It was revealed that mass telephony programs were still in operation years
after the Church Committee was promised they were stopped.

\- In the _1980s_ Reagan declared Executive Order 12333 which massively
expanded the executive branch interpretation of what it deemed its
capabilities were under the limitations imposed on it, again expanding bulk
collection capabilities.

\- In the _1990s_ the Clinton Administration battled to backdoor all
cryptography in the United States after strong cryptography was finally deemed
to be allowed to US citizens, instead the administration requires compliance
by service carriers through CALEA and a constellation of other laws to have to
the ability to strip any encryption that they provide on behalf of a customer
and in general solidified the Third Party Doctrine (IP laws also made it
impossible to add encryption oneself). It was revealed that mass telephony
programs were in operation.

\- In the late _1990s_ there continued to be leaks of abuses and overreach by
intelligence and law enforcement on profile building and mass surveillance.

\- Through the _2000s_ the Bush Administration and in the _2010s_ the Obama
Administration pushed to expand tap-and-trace laws and the Third Party
Doctrine into the digital domain. 'Fusion Centers' are established across the
US where they monitor the activities of groups considered to be national
security threats (including The Tea Party, a third party trying to use the
democratic system we have in place to gain the support of the people) and
collect bulk local level information. Fusion Center databases are not at
national scales, and as far as I can tell, are not considered national
databases (though they will pass records as need be up the chain). Local
police departments are also given equipment for mass scanning and data
collection including Stingrays and X-Ray scanning vans.

\- _2015_ : The point of this article is that there _was no court oversight_
against the Keith Court decision and federal law.

\- Today you are now considered a reasonable, lawful target if you are three
hops indirectly connected through any medium from a 'bad guy' \- Twitter alone
has an average separation of random users of 3.43 [1] - imagine when all forms
of communication are combined

Reporting on the Snowden leaks showed us that the NSA and intelligence
operations are important sabotage and espionage (decision advantage)
capabilities of the United States (we had Merkle's cell phone during the
Eurozone crisis for Gods sake, we spied on foreign diplomats before
international meetings and we hacked Brazilian PETROBRAS so we could win
international offshore oil drilling auctions). That is the use of these
programs are not about terrorism but realpolitik/noopolitik in general
(terrorism a small corner).

'Terrorism' is a boogyman and a political tool. There is no reasonable
definition that doesn't equally label the United States as both performing and
sponsoring terroristic activities. Western media reported that the Breivik
attack was a terrorist attack by Islamic Extremists until it came out it was
an anti-Islamic political assault by a Christian extremist where they dropped
the word 'terrorist' for 'insane' (he killed over 70 people, most of them
children).

Terrorism today doesn't mean Mexican killings, deaths to locals in areas we
don't like, US soldier and military behavior, Israel's asymmetric and total
warfare with Palestine - it means Middle Eastern violence against the west.

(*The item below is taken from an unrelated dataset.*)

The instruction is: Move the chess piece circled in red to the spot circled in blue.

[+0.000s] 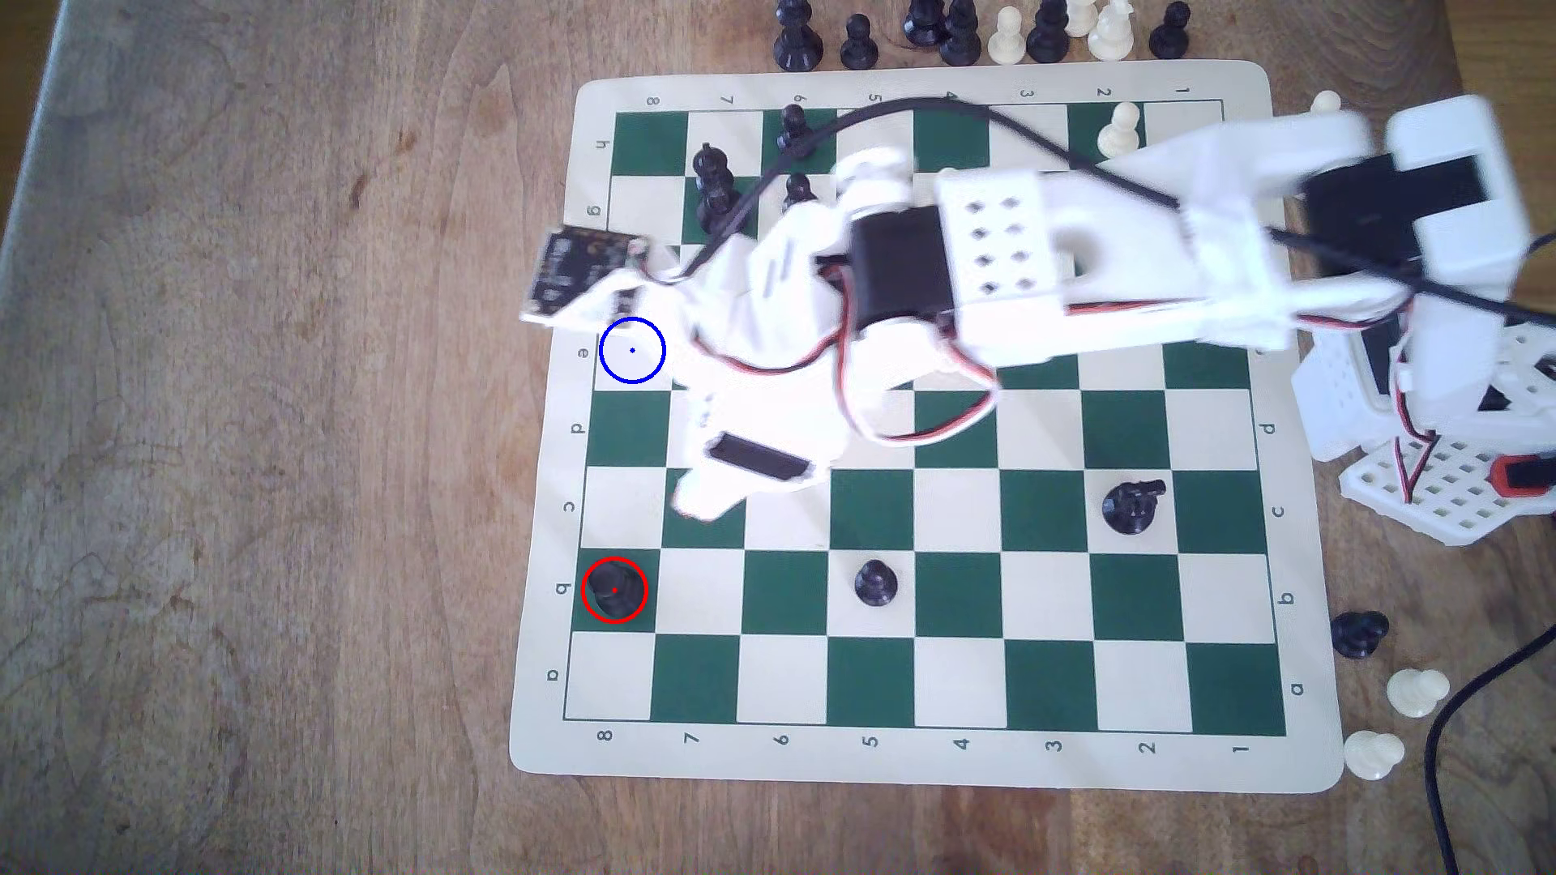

The CIA hacked the Senatorial Commission to investigate it. That bears
repeating: the Executive Branch of our government broke into the communication
facilities of the legislative branch that is set up to 'check and balance' it.

The point of the article, and that of the American people is not that it is
happened to _everyone_ and _all calls_. That it is not happening to _everyone_
and _all calls_ isn't a counterpoint.

[1]
[http://www.aaai.org/ocs/index.php/SOCS/SOCS11/paper/view/403...](http://www.aaai.org/ocs/index.php/SOCS/SOCS11/paper/view/4031)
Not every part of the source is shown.